School officials routinely argue that they need a level educational services budget that almost always requires an increase in funding. The mysterious public school funding formula, the unfair charter school and school choice reimbursement formula and the underfunded school transportation reimbursements add to the challenges and shortfalls in public school funding from the commonwealth.
I am a firm believer in and strongly support good education. Most students spent more time in school with their teachers than they do with their parents. Teachers are a very important part of children’s lives in their most formative years. I have always thought that for the responsibility they have, teachers are underpaid. The flip side is, that as a municipal official, I have a responsibility to the Town residents to make every effort to hold their property taxes at a reasonable level.
The trend of school versus town operations budgets seems to be getting worse with school budgets becoming a greater proportion of municipal budgets each year. School officials must re-think their approach to education to provide level educational services for level or less funding.

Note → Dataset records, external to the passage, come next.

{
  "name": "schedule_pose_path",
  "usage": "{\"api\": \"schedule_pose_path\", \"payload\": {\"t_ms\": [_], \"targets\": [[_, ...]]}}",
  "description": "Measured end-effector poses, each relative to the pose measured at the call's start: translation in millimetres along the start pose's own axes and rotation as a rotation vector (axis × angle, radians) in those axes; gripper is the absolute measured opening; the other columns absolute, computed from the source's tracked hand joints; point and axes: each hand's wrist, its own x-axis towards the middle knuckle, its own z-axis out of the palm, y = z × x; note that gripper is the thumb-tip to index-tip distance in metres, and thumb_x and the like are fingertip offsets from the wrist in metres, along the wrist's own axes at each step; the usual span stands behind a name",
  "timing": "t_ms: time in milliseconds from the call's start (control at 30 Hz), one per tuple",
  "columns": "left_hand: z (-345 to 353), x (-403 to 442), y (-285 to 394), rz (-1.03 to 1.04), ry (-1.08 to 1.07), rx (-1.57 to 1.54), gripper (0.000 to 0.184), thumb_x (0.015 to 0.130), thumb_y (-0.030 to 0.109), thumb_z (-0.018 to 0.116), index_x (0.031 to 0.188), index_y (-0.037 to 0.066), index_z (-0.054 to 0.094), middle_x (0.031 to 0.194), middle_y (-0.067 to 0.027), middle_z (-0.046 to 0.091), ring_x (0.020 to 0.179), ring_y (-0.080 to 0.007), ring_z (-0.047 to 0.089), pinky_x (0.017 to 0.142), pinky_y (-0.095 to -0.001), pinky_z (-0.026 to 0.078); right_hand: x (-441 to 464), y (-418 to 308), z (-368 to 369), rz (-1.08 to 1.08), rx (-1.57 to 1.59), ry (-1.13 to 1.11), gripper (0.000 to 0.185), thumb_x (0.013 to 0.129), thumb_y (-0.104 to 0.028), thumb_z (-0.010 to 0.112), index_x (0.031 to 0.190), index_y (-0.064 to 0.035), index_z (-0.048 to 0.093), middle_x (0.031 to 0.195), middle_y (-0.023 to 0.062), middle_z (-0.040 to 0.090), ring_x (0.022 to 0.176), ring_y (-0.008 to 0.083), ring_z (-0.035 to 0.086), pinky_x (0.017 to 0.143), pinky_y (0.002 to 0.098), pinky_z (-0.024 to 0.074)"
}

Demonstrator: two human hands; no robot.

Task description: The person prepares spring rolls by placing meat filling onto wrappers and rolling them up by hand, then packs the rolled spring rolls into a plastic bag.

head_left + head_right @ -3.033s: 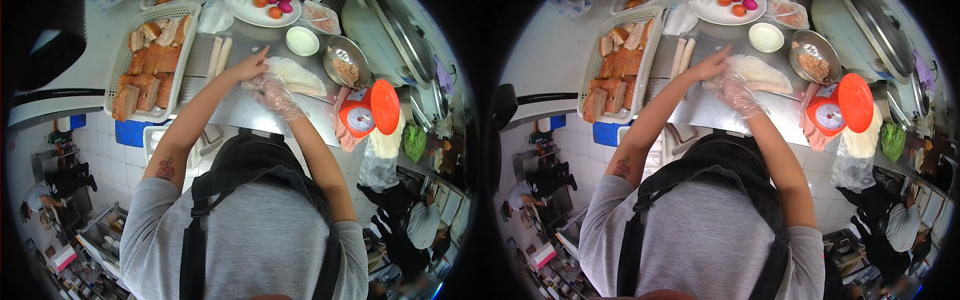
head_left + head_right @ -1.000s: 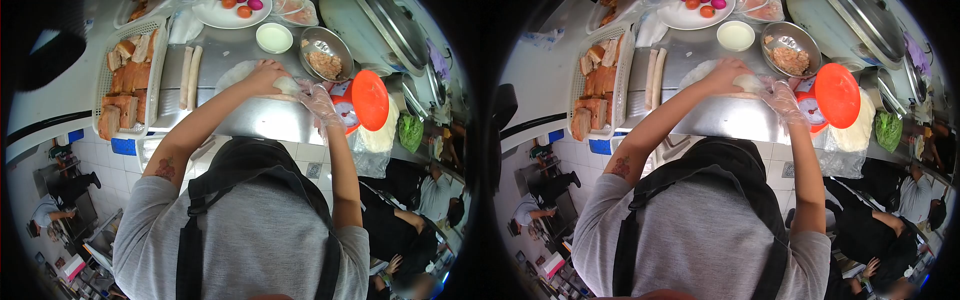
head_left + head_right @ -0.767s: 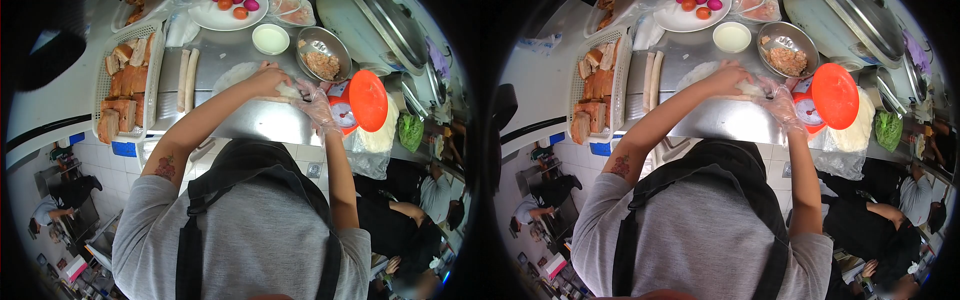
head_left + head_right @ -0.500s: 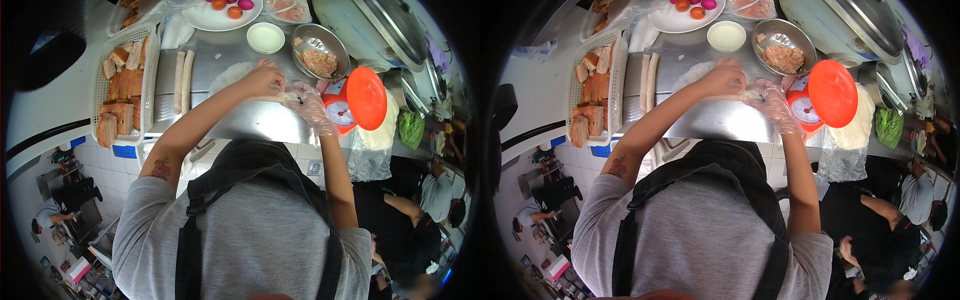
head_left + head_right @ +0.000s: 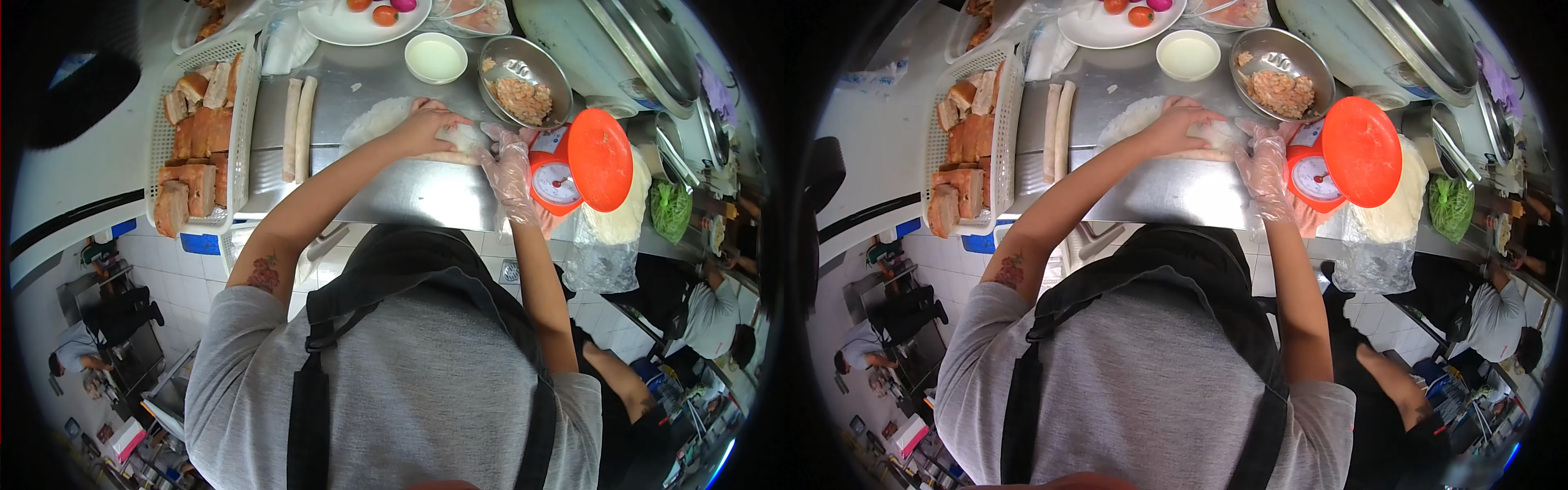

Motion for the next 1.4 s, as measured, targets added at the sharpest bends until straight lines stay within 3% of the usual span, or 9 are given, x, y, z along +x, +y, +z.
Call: {"api": "schedule_pose_path", "payload": {"t_ms": [133,433,533,633,733,933,1200,1300,1400], "targets": [[-2.4,0.0,-6.6,0.061,-0.055,-0.087,0.077,0.080,0.018,0.078,0.151,0.026,0.050,0.119,0.0008,0.069,0.120,-0.0260,0.051,0.114,-0.0440,0.028,6.4,-6.7,2.0,-0.308,-0.109,-0.062,0.031,0.087,-0.024,0.071,0.114,-0.0084,0.071,0.107,0.0187,0.069,0.106,0.0379,0.063,0.093,0.0495,0.0478],[-26.6,10.4,-15.6,0.088,-0.299,-0.096,0.109,0.069,0.003,0.081,0.162,0.027,0.030,0.132,0.0040,0.065,0.128,-0.0276,0.049,0.121,-0.0432,0.028,51.0,-7.5,-4.9,-0.189,-0.133,-0.793,0.043,0.083,-0.025,0.077,0.121,-0.0055,0.070,0.115,0.0226,0.069,0.109,0.0398,0.065,0.095,0.0466,0.0505],[-27.6,10.6,-19.3,0.112,-0.291,-0.088,0.108,0.070,0.004,0.081,0.162,0.028,0.030,0.133,0.0032,0.065,0.128,-0.0280,0.049,0.120,-0.0437,0.028,50.5,-19.8,-6.2,-0.045,-0.137,-0.811,0.044,0.081,-0.025,0.078,0.120,-0.0046,0.070,0.114,0.0228,0.069,0.106,0.0396,0.066,0.095,0.0456,0.0510],[-27.8,8.4,-20.6,0.118,-0.306,-0.076,0.107,0.071,0.007,0.080,0.162,0.029,0.030,0.133,0.0003,0.063,0.128,-0.0285,0.049,0.120,-0.0436,0.027,55.0,-39.6,-14.9,-0.068,-0.126,-0.849,0.039,0.082,-0.031,0.077,0.113,-0.0073,0.074,0.103,0.0211,0.070,0.098,0.0384,0.067,0.088,0.0478,0.0508],[-30.0,11.3,-22.8,0.115,-0.353,-0.067,0.104,0.073,0.011,0.079,0.162,0.029,0.029,0.133,-0.0027,0.061,0.128,-0.0290,0.048,0.120,-0.0430,0.027,46.0,-23.8,12.5,-0.282,-0.028,-0.672,0.041,0.081,-0.033,0.078,0.113,-0.0079,0.074,0.103,0.0205,0.070,0.098,0.0377,0.067,0.088,0.0477,0.0505],[-33.2,11.2,-25.0,0.161,-0.409,-0.054,0.101,0.074,0.010,0.076,0.162,0.028,0.031,0.137,-0.0028,0.058,0.133,-0.0295,0.044,0.121,-0.0430,0.026,36.5,-29.3,10.8,-0.278,-0.132,-0.621,0.042,0.078,-0.033,0.080,0.112,-0.0082,0.074,0.104,0.0193,0.070,0.099,0.0359,0.067,0.088,0.0479,0.0499],[-32.1,6.5,-20.4,0.180,-0.369,-0.037,0.102,0.068,0.001,0.074,0.160,0.026,0.036,0.142,-0.0011,0.058,0.137,-0.0293,0.043,0.121,-0.0439,0.027,41.3,-13.2,-20.7,0.089,-0.095,-0.795,0.043,0.076,-0.026,0.081,0.112,-0.0046,0.073,0.104,0.0216,0.070,0.101,0.0370,0.067,0.089,0.0441,0.0501],[-33.1,-4.3,-18.3,0.110,-0.231,-0.089,0.088,0.070,0.002,0.072,0.152,0.023,0.049,0.140,-0.0047,0.059,0.132,-0.0298,0.049,0.117,-0.0416,0.036,27.5,2.8,-23.0,0.139,-0.043,-0.705,0.043,0.076,-0.027,0.080,0.113,-0.0048,0.074,0.104,0.0210,0.071,0.099,0.0380,0.068,0.090,0.0444,0.0504],[-43.8,-42.4,-1.9,-0.039,0.135,-0.022,0.066,0.071,0.005,0.074,0.135,0.018,0.065,0.130,-0.0085,0.064,0.120,-0.0303,0.056,0.107,-0.0398,0.046,14.2,-5.1,-24.9,0.259,-0.011,-0.610,0.043,0.076,-0.028,0.081,0.112,-0.0051,0.074,0.103,0.0200,0.071,0.099,0.0377,0.067,0.091,0.0449,0.0501]]}}
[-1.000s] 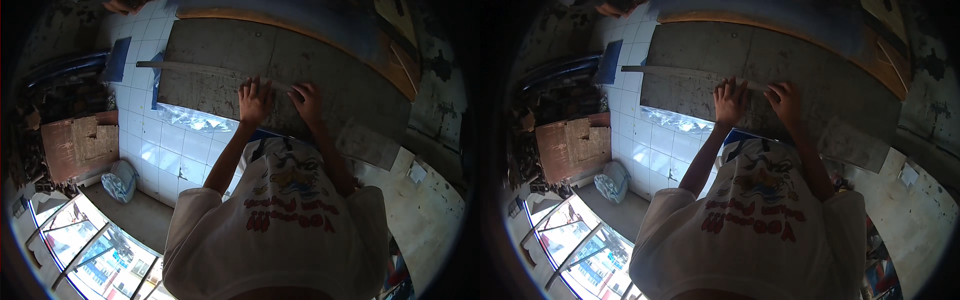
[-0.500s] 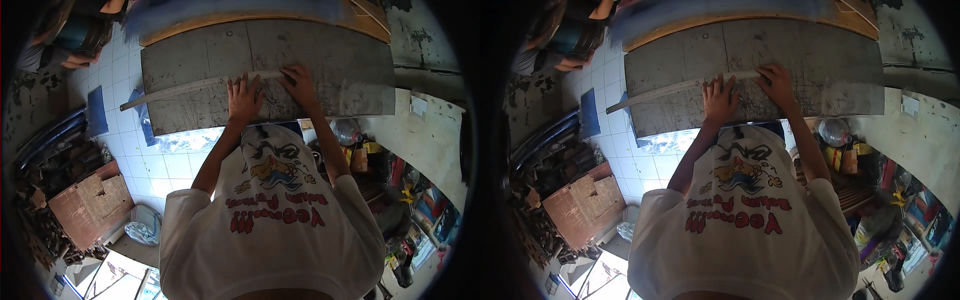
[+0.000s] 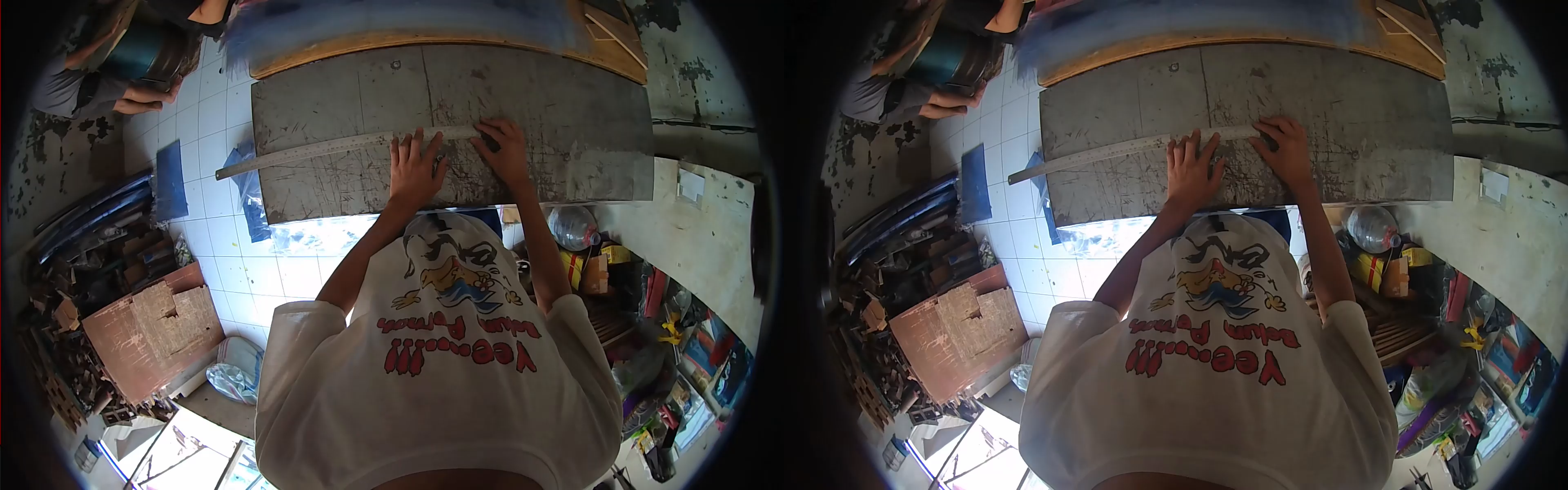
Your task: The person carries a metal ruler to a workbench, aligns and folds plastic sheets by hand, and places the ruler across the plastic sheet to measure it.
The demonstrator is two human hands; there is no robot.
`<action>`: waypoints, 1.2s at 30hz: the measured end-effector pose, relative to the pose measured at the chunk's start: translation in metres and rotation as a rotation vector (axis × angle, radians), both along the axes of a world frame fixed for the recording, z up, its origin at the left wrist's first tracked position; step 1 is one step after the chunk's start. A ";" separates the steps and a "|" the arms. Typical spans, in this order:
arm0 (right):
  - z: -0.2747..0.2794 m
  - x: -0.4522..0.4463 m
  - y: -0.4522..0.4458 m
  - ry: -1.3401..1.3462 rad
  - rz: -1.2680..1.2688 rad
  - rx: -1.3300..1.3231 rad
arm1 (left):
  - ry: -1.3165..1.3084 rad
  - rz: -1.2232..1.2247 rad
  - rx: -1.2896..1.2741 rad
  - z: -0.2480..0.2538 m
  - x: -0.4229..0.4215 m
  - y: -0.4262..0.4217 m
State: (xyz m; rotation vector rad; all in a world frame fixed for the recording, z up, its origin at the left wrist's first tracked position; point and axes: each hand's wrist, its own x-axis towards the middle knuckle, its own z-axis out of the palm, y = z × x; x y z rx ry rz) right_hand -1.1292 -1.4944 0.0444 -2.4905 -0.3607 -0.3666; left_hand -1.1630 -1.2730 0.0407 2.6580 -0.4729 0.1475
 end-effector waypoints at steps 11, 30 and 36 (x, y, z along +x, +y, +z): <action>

All too often it seems that groups that support economic development and those that support preservation of the environment see their positions as mutually exclusive. With proper economic and environmental planning, both can exist harmoniously for the greater benefit of the whole economic-environmental system. Holding to an extreme position on either side only injures the whole and stifles progress. Western Massachusetts sorely needs major economic development to combat current fiscal challenges facing municipalities. This can be accomplished while providing safeguards to preserve the natural beauty and pristine condition of our environment.
The Baker-Polito administration and the legislature enacted Chapter 219 in the Acts of 2016, “An Act Relative to Job Creation and Workforce Development” that addresses specific economic needs in the commonwealth. While this is a good start, I cannot conceive of anything less than the establishment of a comprehensive Western Massachusetts Enterprise Zone, including the four western counties of Berkshire, Franklin, Hampden and Hampshire, to effectively and successfully kick-start the economic engine of this region and radically change its economic landscape.
A Western Massachusetts Enterprise Zone would assist existing businesses, attract new businesses, large and small, to relocate here and encourage the development of entrepreneurial enterprises. These businesses would create substantial numbers of high-paying jobs as a foundation for economic growth. These businesses need low-cost energy, particularly plentiful natural gas; the latest, high-speed broadband networks and communications technologies; a highly educated and technologically-skilled workforce; workforce development and training grants; vastly improved transportation infrastructure; business-friendly zoning and expedited permitting processes; and property tax abatements.
Anything less than a major economic development initiative in western Massachusetts to increase the property tax base will only see the continuation of the current downward economic spiral and substantial annual increases in property taxes to residents.
John P. O’Rourke is the Chairman of the Board of Selectmen for the Town of Conway; the Chair of the Council of the Franklin Regional Council of Governments; on the Board of Directors of the Massachusetts Municipal Association and on the governor’s Local Government Advisory Commission.